Preparing your next Easter getaway? It is the perfect occasion to plan your next family trip, finding new places with the freedom that only a car can give you.
The Spanish Holy Week celebration dates back to the medieval brotherhoods of the 12th century; since then most Spanish cities are wrapped in silence and devotion. Whether or not religious, we recommend you to go on a route through Spain’s most characteristic cities and enjoy their traditions and gastronomy.
Live the Holy Week in Spain
The Holy Week is full of overwhelming expressions of popular fervor in all Spanish cities; processions are accompanied by brotherhood members dressed as penitents, with robes representing the brotherhood to which they belong. The sobriety, the silence, the sound of the brotherhood songs performed by street bands and the rhythm of the “pasos” (procession floats) are unique moments that impress with the people’s contained emotion.
There are innumerable pasos and processions that can make your skin crawl, here are some of those that we recommend you to see at least once in your life.
La Esperanza de Triana, Sevilla
Every Good Friday the Esperanza de Triana leaves Seville in silence during the “madrugá”. Its exit from the “Capilla de los Marineros” in the Triana neighborhood is one of the most beautiful scenes you can see in Sevilla. To see the “Esperanza”, the “Jesus of the Great Power” or “Christ of the Gypsies” advancing along Seville while the “costaleros” advance with the paso, accompanied by the sound of the “saetas” (religious song), is pure magic.
Los Pasos, León
As La Esperanza de Triana, “The Pasos procession” in León begins on Good Friday in the Santa Nonia chapel, where more than 4,000 “papones” of the oldest brotherhoods go through the historic center carrying 13 pasos that reflect the Passion of Christ. The most anticipated moment is “El encuentro”, which reunites “La Dolorosa” and “San Juan”, along with the Nazarene, which thousands of people come to see each year.
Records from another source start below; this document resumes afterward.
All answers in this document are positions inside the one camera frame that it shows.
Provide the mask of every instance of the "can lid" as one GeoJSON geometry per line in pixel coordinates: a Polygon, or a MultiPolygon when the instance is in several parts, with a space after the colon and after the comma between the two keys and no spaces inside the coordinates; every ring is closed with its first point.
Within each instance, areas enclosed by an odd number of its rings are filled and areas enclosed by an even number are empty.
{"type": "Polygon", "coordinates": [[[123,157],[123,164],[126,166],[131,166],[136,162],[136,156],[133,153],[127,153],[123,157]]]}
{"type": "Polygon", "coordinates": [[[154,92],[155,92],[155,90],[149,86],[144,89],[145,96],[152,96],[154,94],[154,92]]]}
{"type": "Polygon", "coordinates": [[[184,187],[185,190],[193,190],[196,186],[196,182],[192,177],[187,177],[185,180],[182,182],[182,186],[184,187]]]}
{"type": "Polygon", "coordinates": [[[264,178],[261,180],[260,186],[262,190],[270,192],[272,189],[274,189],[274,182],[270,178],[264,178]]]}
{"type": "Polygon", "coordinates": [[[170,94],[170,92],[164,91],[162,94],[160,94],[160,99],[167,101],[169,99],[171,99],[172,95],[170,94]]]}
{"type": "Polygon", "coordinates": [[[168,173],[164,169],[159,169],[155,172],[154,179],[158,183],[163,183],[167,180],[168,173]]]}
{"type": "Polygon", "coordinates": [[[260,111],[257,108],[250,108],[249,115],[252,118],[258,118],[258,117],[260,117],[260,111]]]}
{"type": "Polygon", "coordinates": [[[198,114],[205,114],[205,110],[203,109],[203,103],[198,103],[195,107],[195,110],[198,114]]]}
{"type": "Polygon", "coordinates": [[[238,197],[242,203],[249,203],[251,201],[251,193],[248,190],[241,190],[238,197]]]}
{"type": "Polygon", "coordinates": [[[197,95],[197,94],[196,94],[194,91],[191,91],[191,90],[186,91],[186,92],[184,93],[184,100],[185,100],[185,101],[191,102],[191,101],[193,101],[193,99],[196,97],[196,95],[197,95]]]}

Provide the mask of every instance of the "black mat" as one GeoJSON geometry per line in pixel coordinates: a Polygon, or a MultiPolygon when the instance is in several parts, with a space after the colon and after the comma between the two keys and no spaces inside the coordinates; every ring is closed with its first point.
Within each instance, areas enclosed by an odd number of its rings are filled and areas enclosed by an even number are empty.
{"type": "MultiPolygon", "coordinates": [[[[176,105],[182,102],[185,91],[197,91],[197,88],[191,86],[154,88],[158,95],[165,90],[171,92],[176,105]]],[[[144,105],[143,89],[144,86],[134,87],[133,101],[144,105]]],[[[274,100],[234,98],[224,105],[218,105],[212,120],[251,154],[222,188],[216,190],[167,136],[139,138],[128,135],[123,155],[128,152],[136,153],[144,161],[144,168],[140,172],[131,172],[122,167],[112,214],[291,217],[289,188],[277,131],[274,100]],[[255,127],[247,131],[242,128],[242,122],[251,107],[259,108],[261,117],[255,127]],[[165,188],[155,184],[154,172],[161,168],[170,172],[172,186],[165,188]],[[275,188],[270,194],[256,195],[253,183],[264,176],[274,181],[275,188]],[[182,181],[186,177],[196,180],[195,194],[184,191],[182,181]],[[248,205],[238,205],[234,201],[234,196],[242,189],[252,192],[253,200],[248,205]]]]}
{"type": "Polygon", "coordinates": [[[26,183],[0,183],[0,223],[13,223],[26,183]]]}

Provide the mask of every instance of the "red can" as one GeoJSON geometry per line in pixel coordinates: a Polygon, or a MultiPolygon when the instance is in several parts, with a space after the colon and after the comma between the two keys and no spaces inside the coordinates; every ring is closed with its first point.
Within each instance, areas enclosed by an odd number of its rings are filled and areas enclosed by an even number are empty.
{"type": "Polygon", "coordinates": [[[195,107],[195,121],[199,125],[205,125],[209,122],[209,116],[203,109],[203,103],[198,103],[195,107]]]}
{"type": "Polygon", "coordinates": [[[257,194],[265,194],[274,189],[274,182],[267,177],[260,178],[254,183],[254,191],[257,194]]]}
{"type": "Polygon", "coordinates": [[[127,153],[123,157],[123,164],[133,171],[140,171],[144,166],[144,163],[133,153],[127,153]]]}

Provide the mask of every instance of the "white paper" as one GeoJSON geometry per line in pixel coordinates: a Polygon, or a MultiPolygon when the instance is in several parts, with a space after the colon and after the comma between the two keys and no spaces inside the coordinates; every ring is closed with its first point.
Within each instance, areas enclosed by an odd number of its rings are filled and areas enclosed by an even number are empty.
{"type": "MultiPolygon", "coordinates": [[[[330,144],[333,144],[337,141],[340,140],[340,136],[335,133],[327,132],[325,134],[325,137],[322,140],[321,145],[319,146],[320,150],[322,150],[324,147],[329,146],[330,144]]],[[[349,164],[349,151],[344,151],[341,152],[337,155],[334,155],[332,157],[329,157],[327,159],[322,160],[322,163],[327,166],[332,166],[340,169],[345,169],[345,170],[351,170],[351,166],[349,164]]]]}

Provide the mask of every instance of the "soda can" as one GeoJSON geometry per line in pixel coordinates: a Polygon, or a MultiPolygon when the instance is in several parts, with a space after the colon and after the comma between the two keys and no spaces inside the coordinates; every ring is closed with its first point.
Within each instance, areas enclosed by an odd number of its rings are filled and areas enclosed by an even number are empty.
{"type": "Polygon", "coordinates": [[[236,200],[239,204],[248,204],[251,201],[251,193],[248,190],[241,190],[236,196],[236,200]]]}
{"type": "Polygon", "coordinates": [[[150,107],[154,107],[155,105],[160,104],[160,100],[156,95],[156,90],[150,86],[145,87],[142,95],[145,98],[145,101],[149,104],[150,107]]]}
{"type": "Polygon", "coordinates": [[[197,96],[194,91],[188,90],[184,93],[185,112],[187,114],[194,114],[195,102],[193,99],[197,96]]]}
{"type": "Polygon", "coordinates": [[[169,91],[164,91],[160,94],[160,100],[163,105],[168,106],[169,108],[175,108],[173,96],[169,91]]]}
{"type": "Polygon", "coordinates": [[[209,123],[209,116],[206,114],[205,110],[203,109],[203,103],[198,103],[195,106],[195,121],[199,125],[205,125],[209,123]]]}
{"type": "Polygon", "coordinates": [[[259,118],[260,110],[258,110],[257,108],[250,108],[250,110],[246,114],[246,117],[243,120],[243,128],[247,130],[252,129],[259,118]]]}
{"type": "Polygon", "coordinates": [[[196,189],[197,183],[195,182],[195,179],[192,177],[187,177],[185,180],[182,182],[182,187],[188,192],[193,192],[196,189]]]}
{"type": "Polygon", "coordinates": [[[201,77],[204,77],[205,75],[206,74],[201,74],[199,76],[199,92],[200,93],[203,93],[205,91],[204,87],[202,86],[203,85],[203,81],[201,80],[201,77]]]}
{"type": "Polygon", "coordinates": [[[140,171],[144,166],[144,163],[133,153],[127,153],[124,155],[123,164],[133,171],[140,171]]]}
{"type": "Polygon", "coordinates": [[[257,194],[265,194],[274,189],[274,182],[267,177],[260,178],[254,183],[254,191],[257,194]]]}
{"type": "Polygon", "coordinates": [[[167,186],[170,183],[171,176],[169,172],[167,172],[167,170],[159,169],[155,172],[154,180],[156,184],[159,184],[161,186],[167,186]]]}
The Procession of the Salzillos, Murcia
One of the most impressive and recognized processions worldwide is the “Procession of the Salzillos”. The streets of Murcia are flooded with processions made by Francisco Salzillo, one of the main authors of Holy Week carvings, from the 18th century. More than 4,000 Nazarenes dress up as penitents in purple robes and accompany the steps walking barefoot for more than 8 hours of processions.
Las Palmas, Elche
These palms, the city’s identity sign, are carried by thousands of Elche citizens during the procession of “La Borriquita” that is celebrated on Palm Sunday at the Passeig de l’Estacio. The so-called “Palmas blancas”, braided palms from Elche palmtrees, are the protagonists of this festival, which has been declared a Festival of International Tourist Interest. Do not miss Elche’s imposing parade in the Palm Sunday procession.
The Christ of the Good Death, Málaga
Every Holy Thursday the “Christ of the Good Death” leaves from Pier 2 of the Malaga port. The image of the “Christ of Mena” is carried by the legionaries to the entrance of the Santo Domingo church, while they sing the song of “Fiancée of Death”.
Los Gitanos, Granada
The “Procession of the Christ of the Gypsies” is the Holy Week’s most recognized in Granada. It starts every Holy Wednesday from the steep streets of the little white houses Sacromonte district, with imposing views of the Alhambra Palace . The route of the procession goes through alleys where bonfires are lit, accompanied by “saetas” that impress anyone who has the opportunity to witness it.
Enjoy the best cuisine at the Holy Week
We cannot forget the Holy Week cuisine. At this time of year there are different recipes that we recommend: The “torrijas”, “buñuelos”, “monas”, “leche frita”, “rosquillas”, “potaje”... You can’t miss it! These typical sweets, made in convents, made fasting a pleasant event, in which meat was substituted for foods high in protein and calories.
If you are planning a Holy Week trip, do not miss the opportunity to enjoy these legendary processions in Spain.